Turkey on Wednesday slammed a report by the U.S. Commission on International Religious Freedom that recommends the U.S. government include Turkey on its Special Watch List (SWL) for engaging in or tolerating severe violations of religious freedom.
"The report contains baseless, unaccredited and vague allegations as in the past years, while trying to portray isolated incidents as violations of religious freedoms through far-fetched accusations," Turkish Foreign Ministry spokesman Hami Aksoy said in a written statement.
"This biased and unsubstantiated approach casts doubt on the credibility of the report," Aksoy said, adding that it was a clear indication of the "biased mindset behind it" and "the circles under whose influence it was drawn up."
Highlighting the importance attached by Turkey to protect religious freedom, including that of religious minorities, he said his country made it clear that it would not tolerate any harm to the religious liberty of its people.
Aksoy also accused the report of excluding any mention of xenophobia, Islamophobia and discrimination on religious grounds on the rise in the West and the U.S.
"This clearly reveals that the purpose of the report is not to protect religious rights and freedoms. It is clear that the commission, which has been accused of being anti-Muslim in the past, has drawn up this report based on its unwarranted agenda and priorities under the influence of circles that are hostile to Turkey, rather than objective criteria," he underlined.
Aksoy also blasted the report mentioning Fetullah Gülen as a "U.S.-based cleric" and said they deliberately turned "a blind eye to the heinous coup attempt against democracy in Turkey."
He invited U.S. authorities to examine the evidence regarding the Gülenist Terrorist Group (FETÖ), of which Gülen is the ringleader, and to engage in effective cooperation in line with the spirit of the alliance between Ankara and Washington "to reveal the true nature of this terrorist organization."
Turkey believes FETÖ and its U.S.-based leader, Gülen, orchestrated the defeated coup of July 15, 2016, which left 251 people killed and nearly 2,200 injured.
Turkey also accuses FETÖ of a long-running campaign to overthrow the state through the infiltration of Turkish institutions, particularly the military, police and judiciary.

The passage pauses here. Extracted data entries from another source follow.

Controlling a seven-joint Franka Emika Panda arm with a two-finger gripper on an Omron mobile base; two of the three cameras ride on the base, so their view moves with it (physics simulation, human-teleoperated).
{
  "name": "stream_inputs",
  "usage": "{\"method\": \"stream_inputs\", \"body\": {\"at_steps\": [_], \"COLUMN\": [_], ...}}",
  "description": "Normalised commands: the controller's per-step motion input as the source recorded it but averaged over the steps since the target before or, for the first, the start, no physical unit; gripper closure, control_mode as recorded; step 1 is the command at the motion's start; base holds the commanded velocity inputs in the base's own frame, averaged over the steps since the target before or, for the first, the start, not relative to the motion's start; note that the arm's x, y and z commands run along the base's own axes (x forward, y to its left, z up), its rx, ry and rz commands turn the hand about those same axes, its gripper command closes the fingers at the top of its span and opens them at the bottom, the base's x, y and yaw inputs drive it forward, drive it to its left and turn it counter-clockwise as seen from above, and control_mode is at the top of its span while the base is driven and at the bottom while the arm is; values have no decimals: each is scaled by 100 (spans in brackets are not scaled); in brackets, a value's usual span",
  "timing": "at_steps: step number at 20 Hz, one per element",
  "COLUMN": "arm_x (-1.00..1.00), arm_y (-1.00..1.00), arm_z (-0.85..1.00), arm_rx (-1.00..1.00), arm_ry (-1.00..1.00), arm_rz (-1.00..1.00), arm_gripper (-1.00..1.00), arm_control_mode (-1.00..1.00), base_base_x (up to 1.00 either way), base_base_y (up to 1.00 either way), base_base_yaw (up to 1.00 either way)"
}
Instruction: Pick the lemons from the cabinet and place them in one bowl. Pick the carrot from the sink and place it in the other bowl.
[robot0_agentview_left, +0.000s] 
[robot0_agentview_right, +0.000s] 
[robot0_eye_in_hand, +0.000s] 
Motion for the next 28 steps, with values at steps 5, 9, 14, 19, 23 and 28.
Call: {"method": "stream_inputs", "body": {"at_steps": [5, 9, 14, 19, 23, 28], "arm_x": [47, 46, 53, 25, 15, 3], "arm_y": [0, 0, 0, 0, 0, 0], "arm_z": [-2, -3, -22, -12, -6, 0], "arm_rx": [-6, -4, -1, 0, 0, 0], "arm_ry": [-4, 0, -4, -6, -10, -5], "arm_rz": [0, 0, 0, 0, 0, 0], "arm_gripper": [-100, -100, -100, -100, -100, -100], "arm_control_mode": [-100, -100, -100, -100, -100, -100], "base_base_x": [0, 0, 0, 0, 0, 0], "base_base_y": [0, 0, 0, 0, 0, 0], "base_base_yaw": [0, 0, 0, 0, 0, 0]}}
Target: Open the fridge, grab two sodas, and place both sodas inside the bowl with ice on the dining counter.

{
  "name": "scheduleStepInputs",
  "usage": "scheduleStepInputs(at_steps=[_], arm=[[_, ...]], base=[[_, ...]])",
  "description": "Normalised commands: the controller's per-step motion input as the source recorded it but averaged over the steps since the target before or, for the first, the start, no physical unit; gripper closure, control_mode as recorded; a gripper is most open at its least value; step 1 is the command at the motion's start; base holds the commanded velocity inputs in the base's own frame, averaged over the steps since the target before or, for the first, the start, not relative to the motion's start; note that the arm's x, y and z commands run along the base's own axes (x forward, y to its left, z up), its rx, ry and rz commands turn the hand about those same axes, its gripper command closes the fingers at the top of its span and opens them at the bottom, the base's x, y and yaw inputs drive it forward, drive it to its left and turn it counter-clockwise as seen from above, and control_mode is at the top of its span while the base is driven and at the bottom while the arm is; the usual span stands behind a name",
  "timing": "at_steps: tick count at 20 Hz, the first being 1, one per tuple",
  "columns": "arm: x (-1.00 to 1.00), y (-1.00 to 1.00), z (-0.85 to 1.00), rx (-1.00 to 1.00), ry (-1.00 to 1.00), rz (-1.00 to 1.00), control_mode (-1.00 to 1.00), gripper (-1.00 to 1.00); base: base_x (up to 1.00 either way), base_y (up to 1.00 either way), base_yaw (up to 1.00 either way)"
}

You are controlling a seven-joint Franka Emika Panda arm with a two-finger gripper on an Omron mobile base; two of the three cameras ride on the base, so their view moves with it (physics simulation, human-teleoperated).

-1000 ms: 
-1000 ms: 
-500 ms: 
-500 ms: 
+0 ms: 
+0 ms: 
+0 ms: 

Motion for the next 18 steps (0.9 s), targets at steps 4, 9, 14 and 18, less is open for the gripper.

Regarding Turkey's anti-terrorist operations, Aksoy said Turkey worked against all forms of terrorism in northern Syria, including in the Operation Peace Spring area.
"The labeling of the Operation Peace Spring area as an 'occupation zone' nevertheless is a contradictory and inconsistent approach," he said, adding that Turkey's legitimate security concerns on its Syrian border had been acknowledged by the U.S. itself in 2019.
Since 2016, Turkey has launched a trio of successful anti-terrorist operations across its border in northern Syria, Euphrates Shield (2016), Olive Branch (2018) and Peace Spring (2019), to prevent the formation of a terror corridor and enable peaceful settlement of locals.
In its more than 35-year terror campaign against Turkey, the PKK, listed as a terrorist organization by Turkey, the U.S. and the European Union, has been responsible for the deaths of 40,000 people, including women, children and infants. The YPG is the PKK's Syrian offshoot.